On the physicality of his reports: "People say I come across a little energetic and I can tell you, it's not an act. It's not shtick. I'm not trying to channel Crazy Eddie from those old commercials or something."
"Honestly, It's my natural reaction to what I'm seeing — to all of the different, pieces of information coming in, and the challenge of trying to process them on the fly and make sense of them."
What we'll learn tonight: "I think we're going to find out how much of the polarization or tribalism that was reflected in the 2016 results, how much of it's permanent, at least for the Trump era."
Steve's Game Day ritual, between his "Morning Joe" appearance and the 6 p.m. beginning of his reports from 30 Rock: "I used to go just find a sandwich shop, bring a newspaper, and I would go carve out a couple hours and just zone out, read that."
"I think this year I'm going to have to stay closer to the office. But my goal for the afternoon hours is more to step back from trying to do TV stuff and say: 'OK, I've learned what I need to learn for this. Let me just take a few breaths, focus myself.' And then when numbers start coming in, here we go."
"'It’s Giant and Has Like Five Million Buttons.' The Office Desk Phone Won’t Die" — Wall Street Journal A-hed by Jennifer Levitz (subscription):
"With people carrying smartphones everywhere, a segment of the workforce has a hang up with the clunky office versions. Employees find them annoying and complicated, if they use desk phones at all."

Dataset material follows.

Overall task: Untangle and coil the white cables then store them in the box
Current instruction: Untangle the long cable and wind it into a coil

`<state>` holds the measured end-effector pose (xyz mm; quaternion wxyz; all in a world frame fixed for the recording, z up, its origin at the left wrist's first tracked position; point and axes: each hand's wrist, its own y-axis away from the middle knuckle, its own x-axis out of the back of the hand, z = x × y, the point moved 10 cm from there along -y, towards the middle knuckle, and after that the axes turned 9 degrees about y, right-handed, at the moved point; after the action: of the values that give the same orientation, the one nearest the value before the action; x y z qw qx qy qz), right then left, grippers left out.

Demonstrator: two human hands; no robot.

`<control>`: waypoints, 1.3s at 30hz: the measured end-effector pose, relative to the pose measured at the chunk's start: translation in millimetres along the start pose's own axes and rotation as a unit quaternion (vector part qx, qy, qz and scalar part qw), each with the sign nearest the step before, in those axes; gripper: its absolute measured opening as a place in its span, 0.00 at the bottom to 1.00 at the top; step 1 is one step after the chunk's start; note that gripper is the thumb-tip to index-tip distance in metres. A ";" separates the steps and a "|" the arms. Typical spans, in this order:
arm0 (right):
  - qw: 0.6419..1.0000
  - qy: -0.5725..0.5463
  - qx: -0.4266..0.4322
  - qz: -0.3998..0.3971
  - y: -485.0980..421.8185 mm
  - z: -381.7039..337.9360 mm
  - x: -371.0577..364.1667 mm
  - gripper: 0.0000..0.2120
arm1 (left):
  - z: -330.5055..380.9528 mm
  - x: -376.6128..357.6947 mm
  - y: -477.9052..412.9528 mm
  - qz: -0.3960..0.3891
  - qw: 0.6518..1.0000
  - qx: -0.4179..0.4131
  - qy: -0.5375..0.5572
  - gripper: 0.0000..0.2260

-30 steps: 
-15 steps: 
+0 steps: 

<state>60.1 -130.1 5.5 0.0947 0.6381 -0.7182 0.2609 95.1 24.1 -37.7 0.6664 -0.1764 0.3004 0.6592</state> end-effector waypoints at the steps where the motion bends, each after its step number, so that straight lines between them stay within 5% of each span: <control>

"Businesses consider them reliable and secure, and may have put substantial money into their systems, said Jon Arnold, a technology analyst."
"People freak out when they have to transfer a call to someone," Rich Costello, a senior communications analyst with International Data Corp., told the Journal. "And if you’re in a call and you want to add someone to the conversation — oh boy, forget it. People just avoid that."